WHAT THE TASK ASKS —
Write out again, exactly, the lines of the listing below from the first one through the one that contains "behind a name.", and no other lines.

DATA —
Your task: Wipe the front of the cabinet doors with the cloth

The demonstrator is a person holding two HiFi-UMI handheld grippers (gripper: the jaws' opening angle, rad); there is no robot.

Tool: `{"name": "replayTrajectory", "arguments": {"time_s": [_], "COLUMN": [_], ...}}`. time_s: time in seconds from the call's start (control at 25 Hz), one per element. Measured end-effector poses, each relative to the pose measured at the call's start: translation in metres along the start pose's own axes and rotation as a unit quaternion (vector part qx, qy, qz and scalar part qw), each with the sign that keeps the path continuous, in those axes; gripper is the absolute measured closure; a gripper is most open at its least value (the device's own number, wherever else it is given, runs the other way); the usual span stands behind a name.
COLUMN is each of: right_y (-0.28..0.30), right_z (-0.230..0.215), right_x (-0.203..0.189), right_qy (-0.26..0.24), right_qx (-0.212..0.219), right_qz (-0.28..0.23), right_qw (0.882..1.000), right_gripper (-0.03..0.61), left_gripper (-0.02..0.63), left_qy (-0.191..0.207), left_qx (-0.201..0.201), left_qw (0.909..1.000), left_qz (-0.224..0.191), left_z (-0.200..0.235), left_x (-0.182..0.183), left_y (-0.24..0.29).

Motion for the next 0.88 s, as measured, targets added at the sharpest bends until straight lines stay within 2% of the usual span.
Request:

RESULT —
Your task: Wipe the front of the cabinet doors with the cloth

The demonstrator is a person holding two HiFi-UMI handheld grippers (gripper: the jaws' opening angle, rad); there is no robot.

Tool: `{"name": "replayTrajectory", "arguments": {"time_s": [_], "COLUMN": [_], ...}}`. time_s: time in seconds from the call's start (control at 25 Hz), one per element. Measured end-effector poses, each relative to the pose measured at the call's start: translation in metres along the start pose's own axes and rotation as a unit quaternion (vector part qx, qy, qz and scalar part qw), each with the sign that keeps the path continuous, in those axes; gripper is the absolute measured closure; a gripper is most open at its least value (the device's own number, wherever else it is given, runs the other way); the usual span stands behind a name.

With this, the exercise is complete.